When I first had my miscarriage, I knew pretty much right away that it would have some affect to how I felt about other people's pregnancies and babies. When a favourite blogger announced her pregnancy and I had a crying meltdown because it just wasn't fair and Bunny actually banned me from reading her blog for a week. (Although she has some of the best pregnancy posts I've ever read and is amazingly inclusive in how she has handled the subject.) I've got a number of acquaintances whose facebook feeds I've blocked because I just don't want or need to hear about how everything is happy happy joy joy for them when some days are still just so terrible for me. Some days I can't even really handle reading about other people's miscarriages and fertility issues, or I end up a crying mess.

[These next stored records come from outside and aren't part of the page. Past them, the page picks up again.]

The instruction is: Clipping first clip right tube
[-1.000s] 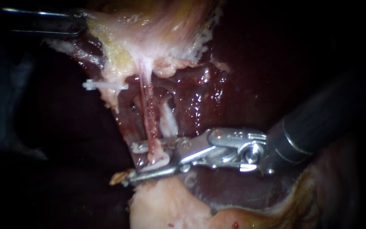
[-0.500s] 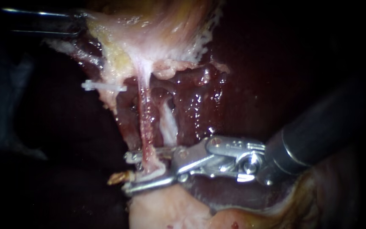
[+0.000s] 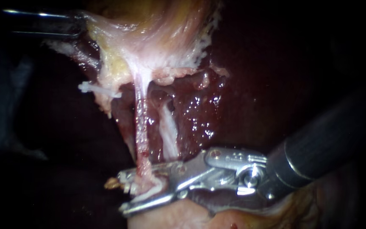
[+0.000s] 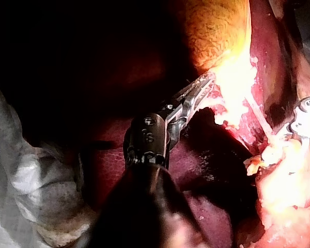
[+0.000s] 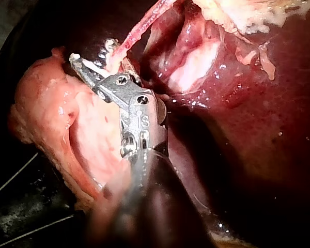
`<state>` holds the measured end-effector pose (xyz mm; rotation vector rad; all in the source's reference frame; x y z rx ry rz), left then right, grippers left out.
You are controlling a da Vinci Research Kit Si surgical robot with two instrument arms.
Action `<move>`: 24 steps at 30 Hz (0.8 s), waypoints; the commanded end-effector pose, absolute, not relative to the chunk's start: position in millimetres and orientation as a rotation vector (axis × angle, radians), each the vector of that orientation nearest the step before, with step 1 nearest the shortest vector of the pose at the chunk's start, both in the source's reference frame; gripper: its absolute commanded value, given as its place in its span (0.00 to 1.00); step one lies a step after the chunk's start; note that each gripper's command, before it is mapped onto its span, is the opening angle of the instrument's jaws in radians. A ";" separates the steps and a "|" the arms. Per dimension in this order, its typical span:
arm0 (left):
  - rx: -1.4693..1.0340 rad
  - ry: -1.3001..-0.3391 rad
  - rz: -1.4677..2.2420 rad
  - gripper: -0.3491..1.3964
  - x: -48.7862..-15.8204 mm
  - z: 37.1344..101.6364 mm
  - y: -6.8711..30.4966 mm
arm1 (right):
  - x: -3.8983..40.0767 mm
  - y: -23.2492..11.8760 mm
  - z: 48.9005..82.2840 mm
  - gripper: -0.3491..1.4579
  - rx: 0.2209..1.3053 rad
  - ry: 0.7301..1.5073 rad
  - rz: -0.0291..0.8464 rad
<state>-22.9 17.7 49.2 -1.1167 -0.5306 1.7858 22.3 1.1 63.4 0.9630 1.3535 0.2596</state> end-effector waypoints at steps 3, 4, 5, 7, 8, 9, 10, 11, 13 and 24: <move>-1.117 -0.531 1.786 0.00 -22.9 49.2 17.7 | 22.0 1.1 63.6 0.40 0.966 1.350 0.265; -1.117 -0.531 1.786 0.00 -22.9 49.2 17.7 | 21.9 1.2 63.6 0.39 0.966 1.350 0.265; -1.117 -0.531 1.786 0.00 -22.9 49.2 17.7 | 21.8 1.2 63.6 0.39 0.966 1.350 0.265; -1.117 -0.531 1.786 0.00 -22.9 49.2 17.7 | 21.8 1.3 63.8 0.37 0.966 1.350 0.265; -1.117 -0.531 1.786 0.00 -22.9 49.2 17.7 | 21.8 1.3 63.8 0.36 0.966 1.350 0.265; -1.117 -0.531 1.786 0.00 -22.9 49.2 17.7 | 21.7 1.4 63.9 0.35 0.966 1.350 0.265; -1.117 -0.531 1.786 0.00 -22.9 49.2 17.7 | 21.7 1.4 63.9 0.33 0.970 1.347 0.269; -1.117 -0.531 1.786 0.00 -22.9 49.2 17.7 | 21.6 1.5 64.0 0.32 0.974 1.345 0.273; -1.117 -0.531 1.786 0.00 -22.9 49.2 17.7 | 21.4 1.5 64.1 0.30 0.977 1.345 0.281; -1.117 -0.531 1.786 0.00 -22.9 49.2 17.7 | 21.0 2.2 64.3 0.19 0.975 1.332 0.299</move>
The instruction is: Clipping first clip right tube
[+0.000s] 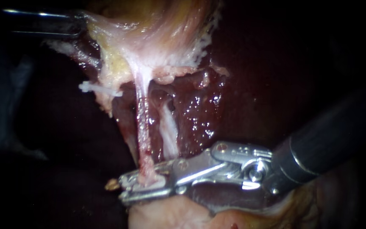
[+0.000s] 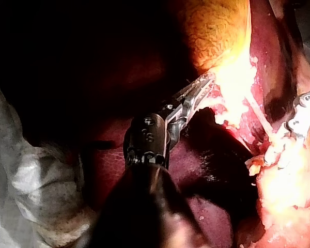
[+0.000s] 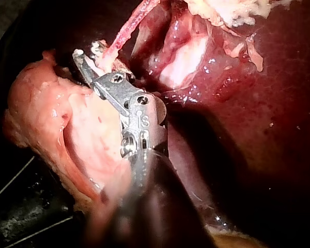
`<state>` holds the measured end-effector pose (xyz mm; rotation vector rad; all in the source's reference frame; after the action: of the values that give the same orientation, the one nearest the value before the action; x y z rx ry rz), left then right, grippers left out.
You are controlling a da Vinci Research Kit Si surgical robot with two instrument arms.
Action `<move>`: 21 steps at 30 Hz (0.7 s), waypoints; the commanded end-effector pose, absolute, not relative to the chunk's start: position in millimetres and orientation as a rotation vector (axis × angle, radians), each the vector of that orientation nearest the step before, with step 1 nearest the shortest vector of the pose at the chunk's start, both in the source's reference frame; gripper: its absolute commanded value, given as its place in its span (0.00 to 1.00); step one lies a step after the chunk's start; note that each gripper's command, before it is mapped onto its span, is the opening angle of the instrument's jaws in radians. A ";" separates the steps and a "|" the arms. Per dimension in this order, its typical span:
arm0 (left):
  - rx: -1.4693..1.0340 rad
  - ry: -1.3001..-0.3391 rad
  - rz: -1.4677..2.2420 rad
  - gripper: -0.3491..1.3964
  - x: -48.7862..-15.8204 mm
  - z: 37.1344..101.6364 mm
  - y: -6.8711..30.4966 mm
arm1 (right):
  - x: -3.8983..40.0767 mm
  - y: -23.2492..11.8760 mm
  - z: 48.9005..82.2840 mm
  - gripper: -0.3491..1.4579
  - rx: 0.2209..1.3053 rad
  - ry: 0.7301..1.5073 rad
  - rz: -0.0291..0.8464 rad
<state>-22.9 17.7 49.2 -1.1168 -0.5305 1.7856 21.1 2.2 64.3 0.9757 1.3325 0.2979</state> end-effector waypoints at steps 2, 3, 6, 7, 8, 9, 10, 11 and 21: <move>-1.117 -0.531 1.786 0.00 -22.9 49.2 17.7 | 21.0 2.3 64.4 0.16 0.967 1.330 0.305; -1.117 -0.531 1.786 0.00 -22.9 49.2 17.7 | 21.0 2.4 64.5 0.15 0.966 1.330 0.306; -1.117 -0.530 1.786 0.00 -22.9 49.2 17.7 | 20.8 2.6 64.6 0.06 0.976 1.312 0.327; -1.117 -0.530 1.786 0.00 -22.9 49.2 17.7 | 20.7 2.7 64.5 0.00 0.988 1.301 0.340; -1.117 -0.530 1.786 0.00 -22.9 49.2 17.7 | 20.5 2.8 64.5 0.00 1.007 1.284 0.362; -1.117 -0.530 1.786 0.00 -22.9 49.2 17.7 | 20.4 2.9 64.4 0.00 1.016 1.279 0.372; -1.117 -0.530 1.786 0.00 -22.9 49.2 17.7 | 20.4 3.0 64.4 0.00 1.016 1.279 0.373; -1.117 -0.531 1.786 0.00 -22.9 49.2 17.7 | 20.3 3.1 64.3 0.00 1.016 1.279 0.374; -1.117 -0.530 1.786 0.00 -22.9 49.2 17.7 | 20.1 3.1 64.3 0.00 1.007 1.254 0.368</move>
<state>-22.9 17.7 49.2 -1.1169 -0.5306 1.7854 20.1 3.1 64.3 1.0078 1.2542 0.3686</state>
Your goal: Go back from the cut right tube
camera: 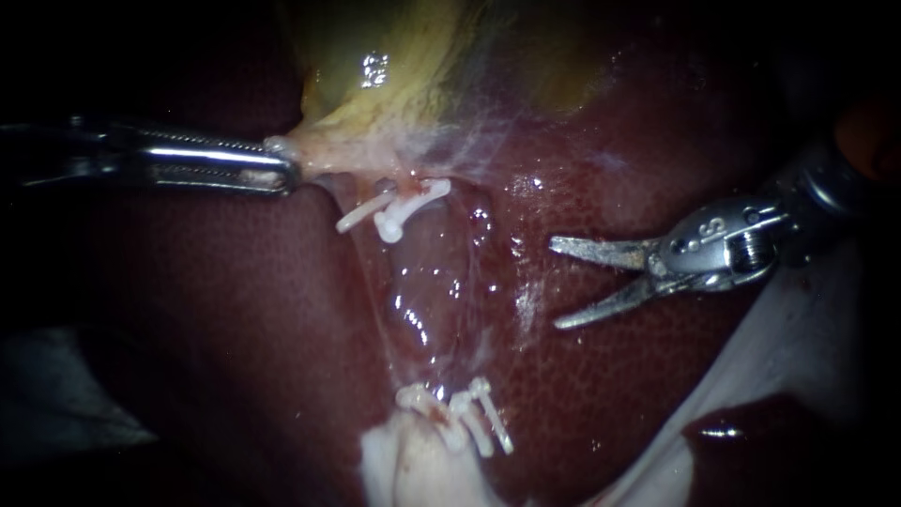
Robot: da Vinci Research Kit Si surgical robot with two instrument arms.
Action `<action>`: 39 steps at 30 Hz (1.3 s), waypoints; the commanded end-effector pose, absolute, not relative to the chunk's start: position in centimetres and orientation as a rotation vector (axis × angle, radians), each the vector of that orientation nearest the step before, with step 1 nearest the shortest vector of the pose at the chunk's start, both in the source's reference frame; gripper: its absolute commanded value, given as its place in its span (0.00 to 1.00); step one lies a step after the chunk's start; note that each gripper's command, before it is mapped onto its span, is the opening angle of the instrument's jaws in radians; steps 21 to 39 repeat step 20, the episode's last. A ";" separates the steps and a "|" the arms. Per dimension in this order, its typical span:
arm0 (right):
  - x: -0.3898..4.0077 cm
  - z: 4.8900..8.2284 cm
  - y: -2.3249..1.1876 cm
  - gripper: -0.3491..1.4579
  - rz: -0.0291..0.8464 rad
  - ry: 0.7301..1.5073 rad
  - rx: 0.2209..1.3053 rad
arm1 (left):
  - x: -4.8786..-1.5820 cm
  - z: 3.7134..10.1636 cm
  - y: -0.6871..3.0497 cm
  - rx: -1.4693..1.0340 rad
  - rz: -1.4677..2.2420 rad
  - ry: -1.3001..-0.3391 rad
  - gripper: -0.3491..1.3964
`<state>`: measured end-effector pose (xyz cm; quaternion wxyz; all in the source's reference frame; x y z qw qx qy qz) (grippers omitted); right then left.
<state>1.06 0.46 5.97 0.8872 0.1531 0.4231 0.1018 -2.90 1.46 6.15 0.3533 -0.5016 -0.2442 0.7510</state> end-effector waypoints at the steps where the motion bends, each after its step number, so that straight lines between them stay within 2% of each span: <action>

So when less than a month after my miscarriage my sister in law announced she was expecting, I fully expected to be in for a rough ride. She had been trying for some time, and while I was genuinely happy for her I had a feeling that it wasn't going to be easy always. Knowing myself, I felt that I would probably have moments of being resentful and jealous and not being able to be happy for her.
I made a fast decision that it was important that I tell her what I was going through. Not to make her feel bad, but to let her in on my emotional landscape and so I could ask for a little bit of leniency if I needed to bow out of events or discussion, or in case I ever accidentally let my inner bitchface out in response to her pregnancy. I was hopeful that I'd be able to be gracious and supportive, but I also needed to know that if I had a terrible moment and it came through that at least she would know that it was about my own situation.
Once I did that, let her in? Life got easier in respect to her being pregnant. Just feeling like it's ok to react poorly to an aspect of pregnancy has made it feel safer for me to engage with her pregnancy. And holy moly am I excited to become an aunt to a newborn for the first time. I've surprised myself by living up to my hopes for being gracious and kind about it.
Somehow my own sadness has had no effect on my ability to be happy for her. Am I jealous? Yes, absolutely some times I'm jealous. Am I a little devasted that we're not having babies within months of each other? Yes. It's not a zero sum game, though. Her having a baby has nothing to do with me having or not having a baby. I love this baby pretty fiercely already. I can't wait to meet him, and have been working away at craft projects just for him.
Having my own ties to this baby makes it easier. I still have a hard time with other people's pregnancies, and a lot of time I really wish I weren't so surrounded by people having babies, and people with babies. But this baby I am super excited about. And I'm proud of myself for being able to be genuinely excited.